The Communion

In the Offertory, we are like lambs being led to the slaughter. In the Consecration, we are the lambs who are slaughtered in the lower part of our sinful selves. In the Communion, we find that we have not died at all but that we have come to life.

In order to understand by opposites what takes place in Holy Communion, consider the nature of a totalitarianism such as Communism. In such a philosophy of life, every person must surrender himself totally and completely, body and soul, mind and will, action and life, to a human dictator. In Christianity there is also a total surrender, we give ourselves completely and entirely to God through His Divine Son, Jesus Christ.

But here comes the great difference. In Communism those who deliver themselves over to the state are surrendering to materialism, for they are denying God and the soul. When one gives oneself up to that which is material, one becomes possessed by it, as a drowning man becomes possessed by the materiality of water, and a burning man become possessed by the materiality of fire, and a suffocated man becomes possessed by the materiality of earth. Communism can never enrich or exalt the soul of its followers.

But when there is a dedication to God, and when our death is to the lower part of ourselves as it is in the Consecration of the Mass, then we get back our souls ennobled and enriched. We begin at last to be free, glorified, divinized, exalted. We find that, after all, our death was no more permanent in the Consecration than was the death of Christ on Calvary, for in Holy Communion we surrender our humanity and we receive Divinity. We give up time and we get eternity, we give up our sin and we receive grace, we surrender our self-will and we receive the omnipotence of Divine will. We give up petty loves and receive the Flame of Love, we give up our nothingness and we receive all. For Christ has said: “He…who loses his life for my sake…will save it.”

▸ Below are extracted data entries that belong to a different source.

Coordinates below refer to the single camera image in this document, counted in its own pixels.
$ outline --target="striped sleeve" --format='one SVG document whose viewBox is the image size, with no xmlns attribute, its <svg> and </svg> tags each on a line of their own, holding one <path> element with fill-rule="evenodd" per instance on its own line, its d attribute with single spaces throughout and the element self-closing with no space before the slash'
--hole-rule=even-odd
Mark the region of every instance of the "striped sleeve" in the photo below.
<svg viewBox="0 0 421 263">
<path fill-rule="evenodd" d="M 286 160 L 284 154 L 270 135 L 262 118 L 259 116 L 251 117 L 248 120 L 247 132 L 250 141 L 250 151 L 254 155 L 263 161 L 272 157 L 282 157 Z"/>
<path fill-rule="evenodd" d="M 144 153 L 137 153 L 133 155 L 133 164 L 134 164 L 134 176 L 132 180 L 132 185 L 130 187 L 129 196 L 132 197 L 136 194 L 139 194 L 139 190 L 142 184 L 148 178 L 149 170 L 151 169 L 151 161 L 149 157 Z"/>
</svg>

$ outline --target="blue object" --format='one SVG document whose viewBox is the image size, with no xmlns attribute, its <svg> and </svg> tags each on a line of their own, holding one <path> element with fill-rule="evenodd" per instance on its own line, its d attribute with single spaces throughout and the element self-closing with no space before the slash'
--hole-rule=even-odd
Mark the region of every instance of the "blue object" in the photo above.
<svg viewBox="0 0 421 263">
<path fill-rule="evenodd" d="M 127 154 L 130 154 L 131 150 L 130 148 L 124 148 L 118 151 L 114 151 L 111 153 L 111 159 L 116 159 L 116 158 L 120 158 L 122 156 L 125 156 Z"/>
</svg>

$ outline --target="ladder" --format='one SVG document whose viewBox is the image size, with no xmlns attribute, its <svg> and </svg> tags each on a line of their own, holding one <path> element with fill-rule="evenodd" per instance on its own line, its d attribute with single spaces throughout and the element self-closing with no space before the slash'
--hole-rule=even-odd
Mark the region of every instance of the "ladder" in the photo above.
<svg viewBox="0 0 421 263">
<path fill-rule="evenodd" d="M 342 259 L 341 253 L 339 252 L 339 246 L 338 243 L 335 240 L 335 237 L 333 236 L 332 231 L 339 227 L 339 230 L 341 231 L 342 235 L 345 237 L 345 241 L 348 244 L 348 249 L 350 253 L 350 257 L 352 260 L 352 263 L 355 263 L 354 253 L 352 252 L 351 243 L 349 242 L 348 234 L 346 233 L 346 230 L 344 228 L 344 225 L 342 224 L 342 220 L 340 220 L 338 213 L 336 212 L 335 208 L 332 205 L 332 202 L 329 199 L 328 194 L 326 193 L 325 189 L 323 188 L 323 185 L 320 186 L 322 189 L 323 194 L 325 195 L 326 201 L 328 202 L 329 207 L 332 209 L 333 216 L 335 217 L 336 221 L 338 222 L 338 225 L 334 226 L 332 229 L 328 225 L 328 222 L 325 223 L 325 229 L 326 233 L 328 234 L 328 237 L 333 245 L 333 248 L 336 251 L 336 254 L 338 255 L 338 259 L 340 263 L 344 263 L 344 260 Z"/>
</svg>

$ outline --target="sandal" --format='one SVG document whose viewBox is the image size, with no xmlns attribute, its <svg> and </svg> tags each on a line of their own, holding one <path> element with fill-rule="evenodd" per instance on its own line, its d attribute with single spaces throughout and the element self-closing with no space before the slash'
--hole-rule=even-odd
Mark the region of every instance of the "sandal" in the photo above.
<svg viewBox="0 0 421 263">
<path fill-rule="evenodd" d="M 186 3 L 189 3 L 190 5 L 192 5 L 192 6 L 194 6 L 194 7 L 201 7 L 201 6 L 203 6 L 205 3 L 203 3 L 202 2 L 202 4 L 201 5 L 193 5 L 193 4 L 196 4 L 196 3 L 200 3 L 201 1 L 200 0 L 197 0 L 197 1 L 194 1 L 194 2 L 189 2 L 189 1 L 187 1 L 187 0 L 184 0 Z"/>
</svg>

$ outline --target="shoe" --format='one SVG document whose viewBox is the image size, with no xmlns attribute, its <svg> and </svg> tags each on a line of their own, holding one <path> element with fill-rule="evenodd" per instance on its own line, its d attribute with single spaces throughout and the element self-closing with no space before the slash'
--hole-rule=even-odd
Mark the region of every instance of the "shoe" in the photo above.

There is another life above the life of the body; namely, the life of the soul. Just as the life of the body is the soul so, too, the life of the soul is God. This Divine life we receive in Communion. If the sunlight and moisture and the chemicals of the earth could speak they would say to the plants: “Unless you eat me you shall not have life in you;” if the plants and the herbs of the field could speak, they would say to the animals, “Unless you eat me you shall not have life in you;” if the animals and the plants and the chemicals of the universe could speak they would say to man: “Unless you eat me you shall not have life in you.” So, too, the Son of God says to us that unless we receive of Him we shall not have Divine life in us. The law of transformation holds sway, the lower is transformed into the higher; chemicals into plants, plants into animals, animals into man and man into God without, however, man ever losing his personal identity. Hence the word that is used for Communion is “to receive” Our Lord, for literally we do receive the Divine life, more significantly than a babe receives human life as it is nursed by the mother, for in this latter case, the human is being nourished by the human, but in Communion the human receives Divine life from God. But like all words, even this one has some imperfection, for in communion it is not so much we who receive Christ as Christ who receives us, incorporating us into Himself.

We know we do not deserve this. All love really feels itself unworthy. The lover is always on his knees, the beloved always on a pedestal. Hence before receiving Communion we repeat with the priest: “Domine non sum dignus” –O, Lord, I am not worthy. It is as if we were holding ourselves back, conscious of the fact that we are unworthy of the Divine gift.

It is to be noted that there is no such thing as Communion without a sacrifice. Just as we cannot have the natural communion of eating, unless vegetables have been torn up from their roots and subjected to fire, and animals have been subjected to the knife and slain, and then submitted to purgation, so neither can we have Communion with Christ unless there is first a death. That is why the Mass is not just a Communion service; it is a sacrifice which ends in Communion. Communion is the consequence of Calvary; we live by what we slay. Our bodies live by the slaying of the beasts of the field and the plants of the garden; we draw life from their crucifixion; we slay them not to destroy but to have life more abundantly. We immolate them for the sake of communion.

By a beautiful paradox of Divine love, God makes His Cross the very means of our salvation and our life. We have slain Him; we have nailed Him there and crucified Him; but the Love in His eternal Heart could not be extinguished. He willed to give us the very life we slew; to give us the very Food we destroyed; to nourish us with the very Bread we buried, and the very Blood we we poured forth. He made our very crime into a happy fault; He turned a Crucifixion into a Redemption; a Consecration into a Communion; a death into Life Everlasting.

And it is just this that makes man all the more mysterious! Why man should be loved, is no mystery. But why he does not love in return, is a mystery. Why should Our Lord be the Great Unloved; why should Love not be loved? He is loved in all who unite themselves with Christ the Priest and the Victim.